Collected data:

------

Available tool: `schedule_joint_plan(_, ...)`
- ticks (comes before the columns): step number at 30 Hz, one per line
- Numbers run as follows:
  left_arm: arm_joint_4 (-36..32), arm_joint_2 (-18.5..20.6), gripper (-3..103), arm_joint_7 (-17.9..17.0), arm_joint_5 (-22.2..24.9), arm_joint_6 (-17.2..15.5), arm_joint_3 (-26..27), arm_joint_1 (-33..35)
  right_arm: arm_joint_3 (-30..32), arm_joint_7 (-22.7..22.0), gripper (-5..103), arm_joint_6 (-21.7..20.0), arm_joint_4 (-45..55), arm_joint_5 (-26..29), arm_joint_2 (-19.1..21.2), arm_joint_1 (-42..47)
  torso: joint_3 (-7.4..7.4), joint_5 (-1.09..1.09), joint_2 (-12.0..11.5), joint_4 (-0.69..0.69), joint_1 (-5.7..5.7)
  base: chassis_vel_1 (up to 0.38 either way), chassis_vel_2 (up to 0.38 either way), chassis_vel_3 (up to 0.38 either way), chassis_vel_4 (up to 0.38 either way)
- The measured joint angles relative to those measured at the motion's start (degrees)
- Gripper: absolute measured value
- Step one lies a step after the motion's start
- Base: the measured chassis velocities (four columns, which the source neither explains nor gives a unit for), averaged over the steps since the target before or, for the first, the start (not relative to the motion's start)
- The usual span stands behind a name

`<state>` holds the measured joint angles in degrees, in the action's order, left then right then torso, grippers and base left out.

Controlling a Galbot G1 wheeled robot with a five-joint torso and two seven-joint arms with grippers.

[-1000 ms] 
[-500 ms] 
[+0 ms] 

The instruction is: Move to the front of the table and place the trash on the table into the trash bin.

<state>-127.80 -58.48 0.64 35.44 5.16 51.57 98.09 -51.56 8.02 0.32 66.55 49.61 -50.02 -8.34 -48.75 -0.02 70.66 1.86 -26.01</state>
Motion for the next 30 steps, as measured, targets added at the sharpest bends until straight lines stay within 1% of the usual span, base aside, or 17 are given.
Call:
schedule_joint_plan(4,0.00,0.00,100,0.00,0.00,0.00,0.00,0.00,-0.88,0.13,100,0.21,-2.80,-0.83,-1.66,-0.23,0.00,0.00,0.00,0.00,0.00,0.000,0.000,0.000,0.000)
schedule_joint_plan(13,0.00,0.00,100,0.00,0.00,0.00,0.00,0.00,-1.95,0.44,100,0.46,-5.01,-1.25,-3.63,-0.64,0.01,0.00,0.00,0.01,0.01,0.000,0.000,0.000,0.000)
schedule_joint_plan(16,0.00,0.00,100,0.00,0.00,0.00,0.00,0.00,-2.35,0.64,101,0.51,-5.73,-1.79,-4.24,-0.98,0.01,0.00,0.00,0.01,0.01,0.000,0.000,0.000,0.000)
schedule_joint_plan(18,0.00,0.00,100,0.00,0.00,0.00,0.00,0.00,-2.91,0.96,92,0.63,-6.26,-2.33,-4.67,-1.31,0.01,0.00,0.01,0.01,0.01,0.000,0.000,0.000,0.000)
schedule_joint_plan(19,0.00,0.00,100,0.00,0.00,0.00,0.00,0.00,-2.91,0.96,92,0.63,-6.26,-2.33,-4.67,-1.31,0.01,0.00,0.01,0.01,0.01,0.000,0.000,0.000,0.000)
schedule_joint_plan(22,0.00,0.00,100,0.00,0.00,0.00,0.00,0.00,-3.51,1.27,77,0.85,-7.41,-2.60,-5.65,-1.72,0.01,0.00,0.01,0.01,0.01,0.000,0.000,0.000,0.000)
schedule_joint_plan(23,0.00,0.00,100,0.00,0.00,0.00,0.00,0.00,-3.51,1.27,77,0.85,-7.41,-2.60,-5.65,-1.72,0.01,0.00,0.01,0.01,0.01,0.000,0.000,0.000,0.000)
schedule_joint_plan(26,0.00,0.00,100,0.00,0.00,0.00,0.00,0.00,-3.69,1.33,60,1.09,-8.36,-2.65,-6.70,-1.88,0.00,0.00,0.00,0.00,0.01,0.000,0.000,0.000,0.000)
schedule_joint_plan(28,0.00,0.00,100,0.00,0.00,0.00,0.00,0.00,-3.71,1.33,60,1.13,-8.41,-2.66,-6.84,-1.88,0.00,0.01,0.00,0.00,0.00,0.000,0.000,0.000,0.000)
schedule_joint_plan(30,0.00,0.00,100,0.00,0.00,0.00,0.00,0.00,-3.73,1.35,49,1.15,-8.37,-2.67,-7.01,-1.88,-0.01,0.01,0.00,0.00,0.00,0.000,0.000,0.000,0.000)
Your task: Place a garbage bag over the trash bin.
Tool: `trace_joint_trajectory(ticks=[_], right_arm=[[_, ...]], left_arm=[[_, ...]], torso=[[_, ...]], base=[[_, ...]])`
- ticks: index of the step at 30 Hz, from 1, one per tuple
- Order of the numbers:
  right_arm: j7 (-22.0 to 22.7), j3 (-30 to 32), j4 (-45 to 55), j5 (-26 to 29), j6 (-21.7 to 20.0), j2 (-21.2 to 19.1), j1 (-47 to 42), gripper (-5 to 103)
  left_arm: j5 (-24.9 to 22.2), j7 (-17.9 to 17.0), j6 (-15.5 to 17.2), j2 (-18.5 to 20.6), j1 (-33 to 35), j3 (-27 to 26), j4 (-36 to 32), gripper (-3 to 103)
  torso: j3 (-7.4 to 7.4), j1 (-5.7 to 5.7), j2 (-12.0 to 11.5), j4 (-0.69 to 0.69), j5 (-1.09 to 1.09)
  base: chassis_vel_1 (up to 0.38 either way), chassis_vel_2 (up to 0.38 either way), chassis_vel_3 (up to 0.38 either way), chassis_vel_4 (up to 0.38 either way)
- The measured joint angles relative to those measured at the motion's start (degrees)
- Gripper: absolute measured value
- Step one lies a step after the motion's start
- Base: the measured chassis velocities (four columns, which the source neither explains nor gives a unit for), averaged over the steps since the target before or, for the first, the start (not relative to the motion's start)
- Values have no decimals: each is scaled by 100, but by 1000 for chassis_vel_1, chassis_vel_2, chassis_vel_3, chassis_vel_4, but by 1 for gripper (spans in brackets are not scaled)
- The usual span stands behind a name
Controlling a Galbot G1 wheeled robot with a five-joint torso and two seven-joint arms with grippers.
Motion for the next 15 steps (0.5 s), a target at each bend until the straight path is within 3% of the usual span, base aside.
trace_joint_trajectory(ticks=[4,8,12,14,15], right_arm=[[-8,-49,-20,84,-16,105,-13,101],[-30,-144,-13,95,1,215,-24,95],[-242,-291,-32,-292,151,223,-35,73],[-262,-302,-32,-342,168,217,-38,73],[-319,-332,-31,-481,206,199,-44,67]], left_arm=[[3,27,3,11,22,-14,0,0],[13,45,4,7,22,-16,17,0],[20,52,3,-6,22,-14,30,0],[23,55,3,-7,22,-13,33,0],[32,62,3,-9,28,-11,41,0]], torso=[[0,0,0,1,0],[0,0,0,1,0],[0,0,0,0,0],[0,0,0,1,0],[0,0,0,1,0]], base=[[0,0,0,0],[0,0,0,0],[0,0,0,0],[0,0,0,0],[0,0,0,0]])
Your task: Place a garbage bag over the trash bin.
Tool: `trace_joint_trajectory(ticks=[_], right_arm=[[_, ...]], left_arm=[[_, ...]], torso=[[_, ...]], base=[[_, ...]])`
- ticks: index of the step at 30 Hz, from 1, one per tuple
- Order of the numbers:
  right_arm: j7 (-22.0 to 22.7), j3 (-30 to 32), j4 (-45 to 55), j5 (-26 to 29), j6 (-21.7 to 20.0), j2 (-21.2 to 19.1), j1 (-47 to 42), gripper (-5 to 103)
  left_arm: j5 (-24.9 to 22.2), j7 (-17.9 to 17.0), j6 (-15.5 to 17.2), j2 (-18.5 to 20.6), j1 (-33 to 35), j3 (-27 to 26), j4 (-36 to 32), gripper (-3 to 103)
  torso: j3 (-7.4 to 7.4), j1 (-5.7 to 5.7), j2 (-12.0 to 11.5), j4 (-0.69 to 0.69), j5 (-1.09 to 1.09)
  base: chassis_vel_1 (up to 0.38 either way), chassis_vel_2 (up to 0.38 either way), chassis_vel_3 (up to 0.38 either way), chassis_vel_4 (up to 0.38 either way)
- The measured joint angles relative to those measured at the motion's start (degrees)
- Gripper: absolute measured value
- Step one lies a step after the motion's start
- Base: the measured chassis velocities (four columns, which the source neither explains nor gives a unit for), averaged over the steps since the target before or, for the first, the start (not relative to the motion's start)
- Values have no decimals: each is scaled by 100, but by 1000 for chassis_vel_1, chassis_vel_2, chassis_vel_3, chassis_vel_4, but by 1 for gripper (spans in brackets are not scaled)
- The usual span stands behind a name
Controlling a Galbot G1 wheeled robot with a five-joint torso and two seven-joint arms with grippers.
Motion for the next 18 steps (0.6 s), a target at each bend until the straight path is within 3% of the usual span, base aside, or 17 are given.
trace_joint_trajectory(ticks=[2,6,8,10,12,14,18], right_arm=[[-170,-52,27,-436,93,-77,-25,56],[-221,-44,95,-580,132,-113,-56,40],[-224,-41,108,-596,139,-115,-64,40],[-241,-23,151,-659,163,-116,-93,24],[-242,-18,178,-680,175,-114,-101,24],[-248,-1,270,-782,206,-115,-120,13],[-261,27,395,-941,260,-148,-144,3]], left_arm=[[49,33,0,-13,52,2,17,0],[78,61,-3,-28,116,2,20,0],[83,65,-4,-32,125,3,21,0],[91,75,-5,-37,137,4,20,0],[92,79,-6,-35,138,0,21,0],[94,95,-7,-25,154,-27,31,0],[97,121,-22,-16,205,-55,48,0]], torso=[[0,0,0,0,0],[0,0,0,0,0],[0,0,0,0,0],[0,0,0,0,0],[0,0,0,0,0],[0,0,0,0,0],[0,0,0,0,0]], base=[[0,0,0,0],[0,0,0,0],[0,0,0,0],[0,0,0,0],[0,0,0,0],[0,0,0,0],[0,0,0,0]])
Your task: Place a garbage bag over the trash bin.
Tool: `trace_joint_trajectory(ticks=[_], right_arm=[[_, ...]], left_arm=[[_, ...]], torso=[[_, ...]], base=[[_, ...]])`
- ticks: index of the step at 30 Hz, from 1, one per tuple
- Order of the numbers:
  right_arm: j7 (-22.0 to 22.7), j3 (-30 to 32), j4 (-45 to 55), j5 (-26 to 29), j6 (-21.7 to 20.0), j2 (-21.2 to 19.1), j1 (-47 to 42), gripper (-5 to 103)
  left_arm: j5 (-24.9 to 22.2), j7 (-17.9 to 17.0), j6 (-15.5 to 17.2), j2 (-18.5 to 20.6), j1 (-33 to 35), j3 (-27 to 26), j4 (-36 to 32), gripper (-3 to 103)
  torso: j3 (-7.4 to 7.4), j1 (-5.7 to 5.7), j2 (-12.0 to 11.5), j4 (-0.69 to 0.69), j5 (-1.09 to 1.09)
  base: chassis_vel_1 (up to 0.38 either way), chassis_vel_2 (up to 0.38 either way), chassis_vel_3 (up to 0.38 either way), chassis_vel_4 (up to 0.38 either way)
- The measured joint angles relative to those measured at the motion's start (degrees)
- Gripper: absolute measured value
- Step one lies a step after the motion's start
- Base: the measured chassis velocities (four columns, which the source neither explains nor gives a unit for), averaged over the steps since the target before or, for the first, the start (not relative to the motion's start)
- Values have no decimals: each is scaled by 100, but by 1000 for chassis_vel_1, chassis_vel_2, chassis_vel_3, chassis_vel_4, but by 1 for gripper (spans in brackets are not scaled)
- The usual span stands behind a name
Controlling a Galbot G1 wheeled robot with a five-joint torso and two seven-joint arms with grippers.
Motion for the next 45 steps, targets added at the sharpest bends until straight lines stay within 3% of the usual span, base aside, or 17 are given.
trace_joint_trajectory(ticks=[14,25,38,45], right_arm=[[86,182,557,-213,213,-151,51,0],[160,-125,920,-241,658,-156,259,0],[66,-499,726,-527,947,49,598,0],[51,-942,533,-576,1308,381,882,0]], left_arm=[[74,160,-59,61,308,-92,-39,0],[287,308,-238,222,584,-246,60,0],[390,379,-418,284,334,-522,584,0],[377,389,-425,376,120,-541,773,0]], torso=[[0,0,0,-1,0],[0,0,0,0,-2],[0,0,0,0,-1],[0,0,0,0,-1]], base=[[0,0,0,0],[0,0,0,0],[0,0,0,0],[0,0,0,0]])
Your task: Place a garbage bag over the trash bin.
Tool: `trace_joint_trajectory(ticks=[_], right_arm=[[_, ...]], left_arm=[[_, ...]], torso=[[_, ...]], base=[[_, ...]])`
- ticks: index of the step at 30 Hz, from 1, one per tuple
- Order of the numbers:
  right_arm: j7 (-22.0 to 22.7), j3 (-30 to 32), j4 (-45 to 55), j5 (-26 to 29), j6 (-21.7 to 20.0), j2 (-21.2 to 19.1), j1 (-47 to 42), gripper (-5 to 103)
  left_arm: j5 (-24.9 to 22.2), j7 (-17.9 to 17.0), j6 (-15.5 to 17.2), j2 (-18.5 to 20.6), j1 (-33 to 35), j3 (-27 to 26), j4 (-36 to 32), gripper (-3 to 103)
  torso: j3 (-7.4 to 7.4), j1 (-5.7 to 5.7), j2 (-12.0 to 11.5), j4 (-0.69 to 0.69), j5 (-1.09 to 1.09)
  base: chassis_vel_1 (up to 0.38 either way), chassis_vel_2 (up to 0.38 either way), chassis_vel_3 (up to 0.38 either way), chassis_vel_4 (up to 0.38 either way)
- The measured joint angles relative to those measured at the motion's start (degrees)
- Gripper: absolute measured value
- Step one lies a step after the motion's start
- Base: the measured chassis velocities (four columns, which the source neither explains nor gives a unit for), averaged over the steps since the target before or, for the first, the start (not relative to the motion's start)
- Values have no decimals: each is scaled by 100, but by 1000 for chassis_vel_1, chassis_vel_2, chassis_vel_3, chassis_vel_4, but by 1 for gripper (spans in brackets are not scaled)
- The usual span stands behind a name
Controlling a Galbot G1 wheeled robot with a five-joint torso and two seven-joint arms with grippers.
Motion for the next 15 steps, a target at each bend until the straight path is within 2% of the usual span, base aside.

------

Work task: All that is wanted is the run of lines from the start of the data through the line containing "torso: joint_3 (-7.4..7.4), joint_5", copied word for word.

Task solution:
Available tool: `schedule_joint_plan(_, ...)`
- ticks (comes before the columns): step number at 30 Hz, one per line
- Numbers run as follows:
  left_arm: arm_joint_4 (-36..32), arm_joint_2 (-18.5..20.6), gripper (-3..103), arm_joint_7 (-17.9..17.0), arm_joint_5 (-22.2..24.9), arm_joint_6 (-17.2..15.5), arm_joint_3 (-26..27), arm_joint_1 (-33..35)
  right_arm: arm_joint_3 (-30..32), arm_joint_7 (-22.7..22.0), gripper (-5..103), arm_joint_6 (-21.7..20.0), arm_joint_4 (-45..55), arm_joint_5 (-26..29), arm_joint_2 (-19.1..21.2), arm_joint_1 (-42..47)
  torso: joint_3 (-7.4..7.4), joint_5 (-1.09..1.09), joint_2 (-12.0..11.5), joint_4 (-0.69..0.69), joint_1 (-5.7..5.7)

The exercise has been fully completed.